The company can now start selling ecallantide (Kalbitor) in patients age 16 or older with hereditary angioedema. Dyax has agreed with the FDA to set up a risk evaluation and mitigation strategy, so that doctors can tell the difference between severe symptoms of the disease, and a severe hypersensitivity reaction to the drug known as anaphalaxis that can cause potentially fatal swelling in the airways.
Shares of Dyax climbed 37 percent, to $4.80 in after-hours trading following the announcement.
The approval is significant because it is the first treatment of its kind that can be injected just under the skin. It’s also the first marketed product for Dyax, which has been around since 1995, and has traditionally generated its revenues from licensing proprietary drug discovery technology, known as phage display, to other companies. The company’s application to market its first drug was dealt a regulatory delay by the FDA in March, although the company said then it wasn’t required to do more clinical trials.
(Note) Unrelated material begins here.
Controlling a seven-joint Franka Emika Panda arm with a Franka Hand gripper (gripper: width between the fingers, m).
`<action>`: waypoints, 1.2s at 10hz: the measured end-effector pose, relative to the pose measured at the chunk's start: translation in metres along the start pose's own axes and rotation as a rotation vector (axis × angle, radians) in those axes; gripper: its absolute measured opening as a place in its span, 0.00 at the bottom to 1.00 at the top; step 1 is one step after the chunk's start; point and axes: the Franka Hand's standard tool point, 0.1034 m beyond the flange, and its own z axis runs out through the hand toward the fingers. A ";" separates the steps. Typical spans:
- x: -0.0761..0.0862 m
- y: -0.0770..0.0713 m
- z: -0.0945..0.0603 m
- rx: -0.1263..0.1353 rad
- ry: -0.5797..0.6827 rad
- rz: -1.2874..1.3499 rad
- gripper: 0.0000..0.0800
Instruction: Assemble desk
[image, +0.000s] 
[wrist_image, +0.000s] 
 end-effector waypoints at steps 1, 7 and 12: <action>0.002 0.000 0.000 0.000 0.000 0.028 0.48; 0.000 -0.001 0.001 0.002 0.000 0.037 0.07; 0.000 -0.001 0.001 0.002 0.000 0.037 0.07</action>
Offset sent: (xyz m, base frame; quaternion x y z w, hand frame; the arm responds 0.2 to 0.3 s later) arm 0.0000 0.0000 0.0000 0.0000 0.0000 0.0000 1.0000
It’s hard to say how big the market will be for this drug. Dyax didn’t disclose what the price will be for the new treatment, and a spokeswoman didn’t immediately respond to an e-mailed request for the price, but the patient population for this drug is definitely small. Estimates are that one in 10,000 to one out of 50,000 people suffer from hereditary angioedema, the company says.
“The approval of Kalbitor represents an important milestone in our ongoing commitment to the hereditary angioedema community,” said Gustav Christensen, Dyax’s CEO, in a statement.
We wrote about the all the nitty gritty details of the clinical trials that led to this approval back in August 2008. We’ll update if we hear anything on the drug’s price.